Role conflict occurs when the statuses and roles someone occupies contain simultaneous, completing, or contradictory expectations (Kahn et. al 1964, Edwards 2002). For example, someone who must be distant in one role may conflict with another role where they must show affection.
On the other hand, role overload happens when someone fills multiple roles simultaneously and struggles to meet these roles’ demands as a result. For example, a full-time student may simultaneously struggle to care for young children.
Role overload can also result from a role that exceeds the abilities and motivation of a person to fill it comfortably. A consultant working 14 hour days on a project completely unfamiliar to them may face role overload (Creary & Gordon 2016).
Although the terms role overload and role conflict are sometimes used interchangeably by psychologists, these are two distinct concepts. While role conflict results from someone holding multiple roles that conflict with each other, role overload is a result of the overbearing demands of each role.
For example, someone who must miss his child’s graduation for work may experience role conflict (as each role requires him to be in a different place at once), but not role overload (he may have enough ability and motivation to both meet the demands of work and caring for a child).
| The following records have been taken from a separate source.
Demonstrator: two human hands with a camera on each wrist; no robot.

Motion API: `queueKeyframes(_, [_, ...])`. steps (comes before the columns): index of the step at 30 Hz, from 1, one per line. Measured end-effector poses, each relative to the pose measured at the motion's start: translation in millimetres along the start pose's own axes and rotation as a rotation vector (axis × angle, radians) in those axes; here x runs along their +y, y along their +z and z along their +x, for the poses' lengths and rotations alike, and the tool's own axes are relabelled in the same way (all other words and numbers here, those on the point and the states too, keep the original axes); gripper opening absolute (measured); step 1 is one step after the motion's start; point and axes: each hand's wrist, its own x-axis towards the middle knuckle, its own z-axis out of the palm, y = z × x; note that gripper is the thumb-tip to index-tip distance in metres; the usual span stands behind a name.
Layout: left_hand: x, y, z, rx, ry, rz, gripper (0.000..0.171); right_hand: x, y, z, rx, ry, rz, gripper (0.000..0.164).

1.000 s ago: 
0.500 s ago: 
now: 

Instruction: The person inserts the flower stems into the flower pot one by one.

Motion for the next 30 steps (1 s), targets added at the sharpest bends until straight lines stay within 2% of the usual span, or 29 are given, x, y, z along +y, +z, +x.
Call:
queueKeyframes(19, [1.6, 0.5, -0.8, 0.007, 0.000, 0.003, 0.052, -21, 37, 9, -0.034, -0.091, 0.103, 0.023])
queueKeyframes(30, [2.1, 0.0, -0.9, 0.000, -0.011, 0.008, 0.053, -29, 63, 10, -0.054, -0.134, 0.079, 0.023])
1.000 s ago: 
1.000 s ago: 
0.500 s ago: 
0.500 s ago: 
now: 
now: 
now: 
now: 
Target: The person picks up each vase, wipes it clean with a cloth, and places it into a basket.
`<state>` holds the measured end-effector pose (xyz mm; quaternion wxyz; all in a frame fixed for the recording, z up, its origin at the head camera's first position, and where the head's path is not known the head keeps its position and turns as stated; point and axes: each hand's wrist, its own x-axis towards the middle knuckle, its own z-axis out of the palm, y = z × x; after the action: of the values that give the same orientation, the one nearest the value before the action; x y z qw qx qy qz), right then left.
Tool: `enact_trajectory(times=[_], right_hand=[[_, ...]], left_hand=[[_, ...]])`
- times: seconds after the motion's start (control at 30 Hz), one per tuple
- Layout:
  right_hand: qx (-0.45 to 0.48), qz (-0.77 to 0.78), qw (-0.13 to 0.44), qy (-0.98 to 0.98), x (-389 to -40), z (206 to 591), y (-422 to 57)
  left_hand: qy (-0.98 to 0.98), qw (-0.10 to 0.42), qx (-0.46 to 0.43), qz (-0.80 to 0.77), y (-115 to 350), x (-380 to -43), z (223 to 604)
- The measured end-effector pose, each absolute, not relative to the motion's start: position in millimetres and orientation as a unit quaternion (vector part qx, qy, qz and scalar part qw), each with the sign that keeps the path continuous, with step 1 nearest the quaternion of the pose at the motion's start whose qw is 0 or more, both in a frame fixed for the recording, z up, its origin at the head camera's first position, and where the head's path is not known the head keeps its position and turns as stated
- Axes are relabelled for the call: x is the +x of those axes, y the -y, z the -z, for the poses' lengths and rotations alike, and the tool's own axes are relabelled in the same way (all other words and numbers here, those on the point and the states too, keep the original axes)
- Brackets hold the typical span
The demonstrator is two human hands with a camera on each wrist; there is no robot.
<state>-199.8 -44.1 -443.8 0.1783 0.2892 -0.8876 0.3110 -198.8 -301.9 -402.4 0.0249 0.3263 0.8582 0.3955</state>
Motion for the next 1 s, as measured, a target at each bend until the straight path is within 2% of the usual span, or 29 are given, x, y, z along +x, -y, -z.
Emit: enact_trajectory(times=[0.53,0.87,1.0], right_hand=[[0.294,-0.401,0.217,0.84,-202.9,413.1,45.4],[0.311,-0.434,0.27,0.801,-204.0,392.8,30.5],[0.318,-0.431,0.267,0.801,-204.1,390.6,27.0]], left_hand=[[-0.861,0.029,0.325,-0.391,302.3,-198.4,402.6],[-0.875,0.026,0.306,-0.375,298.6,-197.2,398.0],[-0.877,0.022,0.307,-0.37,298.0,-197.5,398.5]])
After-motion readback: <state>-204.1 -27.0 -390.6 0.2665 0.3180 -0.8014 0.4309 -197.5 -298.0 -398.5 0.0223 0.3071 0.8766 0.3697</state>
Typically, psychologists measure role overload with the 13-question Likert scale, which includes items such as, ”I have to do things that I do not really have the time or energy for” and “There are too many demands on my time” (Reilly 1982).
Lastly, role ambiguity, in contrast to role conflict and role overload, refers to a lack of clear information regarding the expectations of a role, how to fulfill these expectations, or the consequences of role performance (Mobily 1991).
A worker who has no information regarding how he can get promoted may have role ambiguity.
Role strain refers to the actual psychological stress caused by one’s roles. Role conflict, role ambiguity, and role overload can cause role strain in combination with each other or alone; however, someone cannot have role conflict, role ambiguity, or role overload without having role strain, as these are all areas of role strain (Mobily 1991).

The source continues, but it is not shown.